Alert: DC has failed to synchronize its naming context with replication partners.

Issue: A server in a location (site 1) lost communication with domain controllers that existed in a second location (site 2). The rule generating this alert is “DC has failed to synchronize naming context with its replication partner”.

Resolution: The alerts occurred when connectivity was lost between the sites. These alerts had a Repeat Count of 0. We used the REPADMIN Replsum command to validate that replication was functioning correctly (had to override the “Support Tools Install Dir” on Windows 2008 to %windir%\system32 to make the task work correctly). We closed the alerts manually.

Alert: Could not determine the FSMO role holder.

Issue: Each domain controller in the environment reported the error when trying to determine the Schema Op Master on the various domain controllers. The rule generating this was “Could not determine the FSMO role holder”.

Resolution: We used the NETDOM Query FSMO task (changing the Support Tools Install Dir to %windir%\system32) to validate the FSMO role holders on each domain controller.

Alert: DC has failed to synchronize its naming context with replication partners.

Issue: One of the domain controllers in the environment went to a grayed out status.

The server having the issues reported the “DC has failed to synchronize its naming context with replication partners” issue and “A problem has been detected with the trust relationship between two domains” and “AD Replication is occurring slowly” and “Script Based Test Failed to Complete” (for multiple AD related scripts).

Other domain controllers reported “Could not determine the FSMO role holder” and “AD Client Side – Script Based Test Failed to Complete”.

Events also occurred on the client system (21006 OpsMgr Connector, 20057 OpsMgr Connector, 21001 OpsMgr Connector).

Resolution: We installed the Telnet client feature to test connectivity to the management server. Telnet connectivity failed from this system but not from others. We then restarted the OpsMgr Health service but it had no effect on the gray status. After rebooting the system, the status went back to non-gray.

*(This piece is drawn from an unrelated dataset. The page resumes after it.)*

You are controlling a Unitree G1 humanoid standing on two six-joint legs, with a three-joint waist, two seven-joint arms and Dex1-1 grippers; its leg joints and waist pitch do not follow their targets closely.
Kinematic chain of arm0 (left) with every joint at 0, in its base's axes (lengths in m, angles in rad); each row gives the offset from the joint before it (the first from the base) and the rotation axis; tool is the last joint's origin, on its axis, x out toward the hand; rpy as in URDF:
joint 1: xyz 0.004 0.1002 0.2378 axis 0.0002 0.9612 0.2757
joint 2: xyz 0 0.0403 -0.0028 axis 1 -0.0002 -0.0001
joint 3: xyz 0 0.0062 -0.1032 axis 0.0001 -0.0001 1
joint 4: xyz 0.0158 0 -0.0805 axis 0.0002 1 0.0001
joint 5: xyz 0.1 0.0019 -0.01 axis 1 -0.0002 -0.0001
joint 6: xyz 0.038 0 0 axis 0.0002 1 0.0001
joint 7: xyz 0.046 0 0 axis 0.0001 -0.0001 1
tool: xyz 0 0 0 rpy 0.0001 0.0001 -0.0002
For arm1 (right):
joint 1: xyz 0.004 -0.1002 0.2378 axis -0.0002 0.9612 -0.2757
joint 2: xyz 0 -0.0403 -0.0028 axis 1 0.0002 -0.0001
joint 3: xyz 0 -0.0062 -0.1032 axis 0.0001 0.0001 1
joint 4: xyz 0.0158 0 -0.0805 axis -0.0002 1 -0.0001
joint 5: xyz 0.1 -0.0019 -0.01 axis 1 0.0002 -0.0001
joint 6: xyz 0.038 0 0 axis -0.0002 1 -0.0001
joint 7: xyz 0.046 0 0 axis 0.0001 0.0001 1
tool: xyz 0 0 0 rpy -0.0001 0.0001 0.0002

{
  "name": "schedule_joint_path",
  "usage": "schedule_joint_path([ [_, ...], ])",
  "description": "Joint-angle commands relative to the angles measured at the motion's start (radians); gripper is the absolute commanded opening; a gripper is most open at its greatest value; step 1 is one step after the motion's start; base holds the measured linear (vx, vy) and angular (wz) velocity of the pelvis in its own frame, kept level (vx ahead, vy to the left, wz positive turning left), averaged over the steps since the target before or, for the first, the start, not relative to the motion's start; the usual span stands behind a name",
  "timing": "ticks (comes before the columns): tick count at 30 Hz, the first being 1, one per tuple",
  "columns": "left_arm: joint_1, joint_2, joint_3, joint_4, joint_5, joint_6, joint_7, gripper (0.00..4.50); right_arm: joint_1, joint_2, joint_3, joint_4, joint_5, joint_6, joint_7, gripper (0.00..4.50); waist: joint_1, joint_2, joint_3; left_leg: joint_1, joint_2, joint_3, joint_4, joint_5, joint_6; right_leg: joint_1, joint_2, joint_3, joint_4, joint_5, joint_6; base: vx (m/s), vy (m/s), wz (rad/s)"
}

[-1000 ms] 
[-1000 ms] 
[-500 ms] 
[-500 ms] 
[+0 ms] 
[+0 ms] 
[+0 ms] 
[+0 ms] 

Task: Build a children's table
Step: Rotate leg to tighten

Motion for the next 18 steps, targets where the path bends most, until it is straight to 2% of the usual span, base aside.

Alert: AD Client Side – Script Based Test Failed to Complete.

Issue: AD Replication Partner Op Master Consistency: The script ‘AD Replication Partner Op Master Consistency’ could not create object ‘McActiveDir.ActiveDirectory’. This is an unexpected error. The error returned was ‘ActiveX component can’t create object’ (0x1AD)

Resolution: In MOM 2005, this was resolved by changing the Action account. In OpsMgr 2007, this alert occurred in a different domain than the one with the OpsMgr RMS server. To resolve this, we created a Run As Account for the domain (DMZ) and assigned the Run As Account to the AD domain controllers in the DMZ domain.

Alert: Script Based Test Failed to Complete.

Issue: AD Lost And Found Object Count: The script ‘AD Lost And Found Object Count’ failed to create object ‘McActiveDir.ActiveDirectory’. This is an unexpected error. The error returned was ‘ActiveX component can’t create object’ (0x1AD)

Resolution: We configured the AD MP Account (Administration / Security / Run As Profiles) for each of the two servers in the domain that were reporting errors.

Alert: Script Based Test Failed to Complete.

Issue: AD Database and Log : The script ‘AD Database and Log’ failed to create object ‘McActiveDir.ActiveDirectory’. The error returned was ‘ActiveX component can’t create object’ (0x1AD).

Resolution: We configured the AD MP Account (Administration -> Security -> Run As Profiles) for each of the two servers in the domain that were reporting errors.

Alert: Performance Module could not find a performance counter.

Issue: In PerfDataSource, could not resolve counter DirectoryServices, KDC AS Requests, Module will be unloaded.

Resolution: We created a Run As Account and configured the AD MP Account (Administration -> Security -> Run As Profiles) for each of the two servers in the domain that were reporting errors.

Alert: Script Based Test Failed to Complete.

Issue: AD Database and Log : The script ‘AD Database and Log’ failed to create object ‘McActiveDir.ActiveDirectory’. The error returned was ‘ActiveX component can’t create object’ (0x1AD)

Resolution: We installed OOMADS from the OpsMgr 2007 SP 1 CD.

Alert: This domain controller has been promoted to PDC.

Issue: No issue, this was an informational message. The message was generated when the PDC emulator role was moved between domain controllers.

Resolution: No actions required, this message is provided for situations where the PDC emulator role was moved unexpectedly.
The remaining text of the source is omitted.